Hasta Adam: Kafka'nın 130. Doğum Yılı Sebebiyle bazı Mülahazalar



  Kafka'yı anlatmaya nereden başlamalı? Dikkat çeken bir tipi yok, düpedüz alelade. Kısa boylu, zayıf, hasta görünümlü. Sanki o an orada bulunmak istemiyormuş gibi, aslında hiçbir zaman hiçbir yerde olmak istemiyor gibi. Hiçliğin tam ortasında, çıkmak istiyor, ama çıkışı bulamıyor. Kendisine yardımcı olacak bir baba figürü de yok besbelli. Yapmak istediği, ulaşmayı hedeflediği büyük ülküleri var sanki, anlamak için gözlerinin ta en derinine bakmanız gerek, çünkü bunları içine gömmüş belli, su yüzüne çıkartmıyor, çıkartmamaya çalışıyor daha doğrusu. Kendince haklı sebepleri de var, hukuk öğrenimini yarıda bırakmış, başarısız bir iş hayatı olan, kadınlarla arası iyi olmayan, -Prag genelevlerini iyi bilir bilmesine, ama düzenli bir sevgilisi yok, hatta hiç yok, sevdiği demiyorum dikkat- cemiyete girdiğinde dikkatleri çekmeyen, -bazı kaynaklar Kafka'nın son derece yakışıklı olduğundan, boyunun son derece uzun olduğundan ve cemiyetin ''yakışıklılarından'' olduğunu söyler, ama birazdan paylaşacağım fotoğraf sanırım bunları çürütmeyi tek başına becerecektir- yakın arkadaşı Max Brod ile kaçar göçer, pek de samimi olmayan(gerçi kitaplarını kendisine emanet etmiştir. Sanırım buradan, Kafka'nın samimiyetini göstermeyen, daha çok içinde yaşayan bir kişiliği olduğu sonucunu çıkarabiliriz.) babasıyla arası bozuk bir kişilik sonuçta. Peki bu ''çürük kişilik'', nasıl oldu da 21. yy. edebiyatının en başarılı, en büyük, en ikonik, en ilgi çeken, en magazinsel ve anlaşılması en zor yazarı oldu? Cevap basit: Çürük bir yaşantıya karşılık, pırıl pırıl bir zeka, müthiş bir gözlem ve zehir gibi bir akıl ile, ayrıca mükemmel bir üslup ve eserlerindeki zamansızlık tozuyla. 
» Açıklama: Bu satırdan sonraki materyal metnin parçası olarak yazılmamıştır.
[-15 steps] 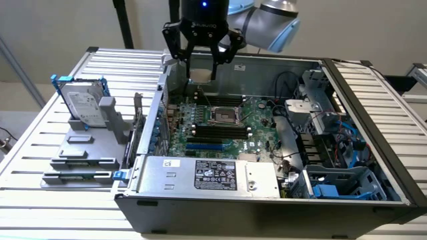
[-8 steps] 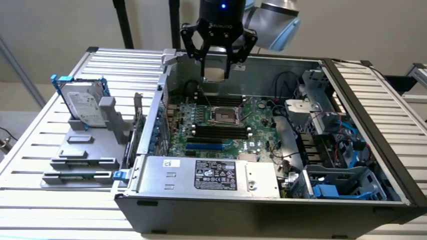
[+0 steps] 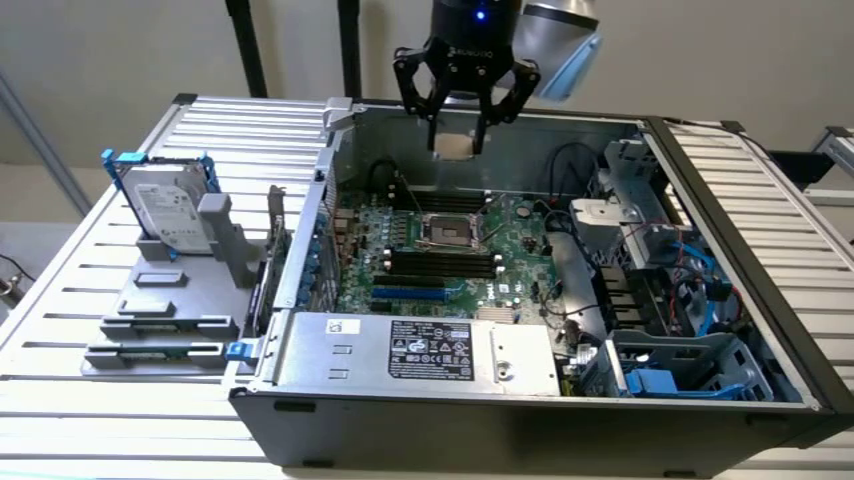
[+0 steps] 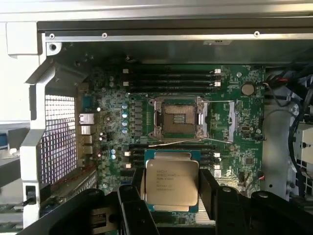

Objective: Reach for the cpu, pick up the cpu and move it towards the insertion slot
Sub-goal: 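Pick up the cpu and move it towards the insertion slot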

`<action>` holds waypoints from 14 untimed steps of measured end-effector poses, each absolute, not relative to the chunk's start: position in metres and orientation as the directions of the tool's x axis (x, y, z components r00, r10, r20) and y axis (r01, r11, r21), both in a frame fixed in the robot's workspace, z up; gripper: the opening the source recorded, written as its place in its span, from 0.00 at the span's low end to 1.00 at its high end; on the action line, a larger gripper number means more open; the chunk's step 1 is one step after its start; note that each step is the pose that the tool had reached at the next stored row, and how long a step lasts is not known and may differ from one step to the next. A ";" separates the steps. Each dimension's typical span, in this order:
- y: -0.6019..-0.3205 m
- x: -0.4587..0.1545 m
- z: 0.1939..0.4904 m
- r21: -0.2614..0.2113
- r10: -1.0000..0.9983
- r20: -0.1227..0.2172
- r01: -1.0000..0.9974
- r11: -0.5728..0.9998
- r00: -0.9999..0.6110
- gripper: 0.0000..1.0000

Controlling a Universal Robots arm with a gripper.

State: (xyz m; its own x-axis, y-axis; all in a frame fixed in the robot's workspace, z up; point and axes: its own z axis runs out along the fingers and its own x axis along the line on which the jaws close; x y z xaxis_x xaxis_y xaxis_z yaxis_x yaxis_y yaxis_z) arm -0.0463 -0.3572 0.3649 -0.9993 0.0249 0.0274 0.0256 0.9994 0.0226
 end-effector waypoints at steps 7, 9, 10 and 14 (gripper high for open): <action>-0.345 -0.040 0.361 0.042 0.024 0.026 0.026 0.999 -0.999 0.54; -0.344 -0.038 0.360 0.056 0.024 0.027 0.026 0.998 -0.999 0.54; -0.344 -0.038 0.360 0.063 0.024 0.027 0.026 0.998 -0.999 0.54; -0.344 -0.038 0.357 0.087 0.023 0.027 0.026 0.996 -0.999 0.54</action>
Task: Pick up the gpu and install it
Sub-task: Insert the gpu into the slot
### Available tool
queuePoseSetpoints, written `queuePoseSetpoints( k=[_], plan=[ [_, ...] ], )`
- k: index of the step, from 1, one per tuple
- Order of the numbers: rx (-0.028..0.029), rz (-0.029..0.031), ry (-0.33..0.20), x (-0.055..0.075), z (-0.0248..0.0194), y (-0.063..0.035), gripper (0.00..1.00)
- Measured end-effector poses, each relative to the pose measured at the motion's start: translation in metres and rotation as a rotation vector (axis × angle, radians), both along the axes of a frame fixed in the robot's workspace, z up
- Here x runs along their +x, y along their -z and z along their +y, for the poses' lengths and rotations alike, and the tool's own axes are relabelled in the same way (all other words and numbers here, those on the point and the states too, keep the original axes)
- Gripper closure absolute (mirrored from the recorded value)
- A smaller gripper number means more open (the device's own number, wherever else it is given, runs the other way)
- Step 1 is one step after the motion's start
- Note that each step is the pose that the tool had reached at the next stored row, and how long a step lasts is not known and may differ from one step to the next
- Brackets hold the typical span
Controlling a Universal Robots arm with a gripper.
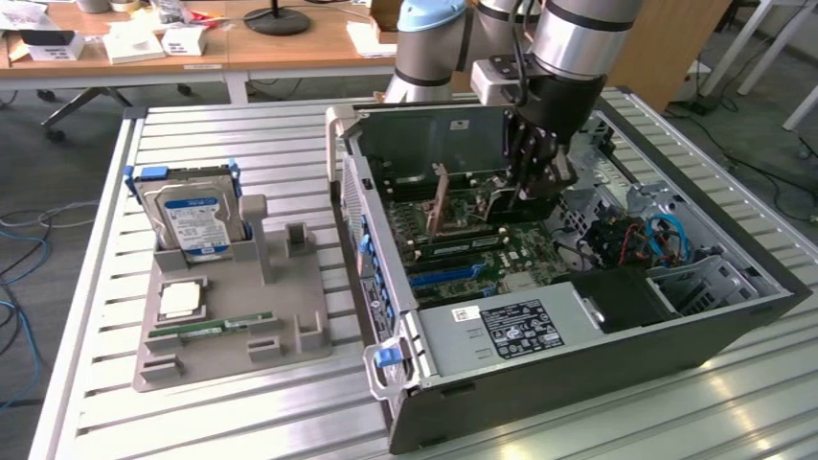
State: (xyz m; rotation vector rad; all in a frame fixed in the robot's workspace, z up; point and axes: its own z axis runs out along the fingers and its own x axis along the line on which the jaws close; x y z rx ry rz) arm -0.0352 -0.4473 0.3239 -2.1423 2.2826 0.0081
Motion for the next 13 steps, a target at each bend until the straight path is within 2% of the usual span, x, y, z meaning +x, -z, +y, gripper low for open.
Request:
queuePoseSetpoints(
  k=[13],
  plan=[
    [-0.0001, 0.0000, 0.000, -0.0002, 0.0000, 0.0090, 0.74]
  ],
)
    Kafka, şahsi olarak en sevdiğim yazardır. Onu Camus takip eder. Kafka'nın yarattığı dünya, insanı öylesine sarıp sarmalar, öylesine büyük sıkıntılara sürükler ki... Okurken can çekişirsiniz adeta, Ceza Kolonisindeki mahkumun yerine kendinizi koyar, acılar içinde debelenirsiniz, Yasa önüne kadar gelir, ancak kendi basiretsizliğiniz yüzünden geçmeyi beceremezsiniz, Karl Rossman olursunuz, Amerika'ya kaybedenleri oynamaya gelirsiniz, Kadastrocu K. olur, hiç ulaşamayacağı Şato'ya ulaşmaya çalışmasını okurken yorulursunuz. Kendinizi bulunduğunuz andan kopartır, zaman-mekan algısını kırar bir bakıma, günümüz gerçeğini alternatif bir gerçeklikte, en acı şekilde yüzümüze vurur. Tanrı hakkında düşündürtür, yasaların ve yargının kokuşmuşluğunu fark ettirir, modern aile yapısının çarpıklığını fark etmenizi sağlar. Kendi çektiği sıkıntıları, size de yaşatır okurken, hepsi de güncelliğini koruyan sıkıntılardır. 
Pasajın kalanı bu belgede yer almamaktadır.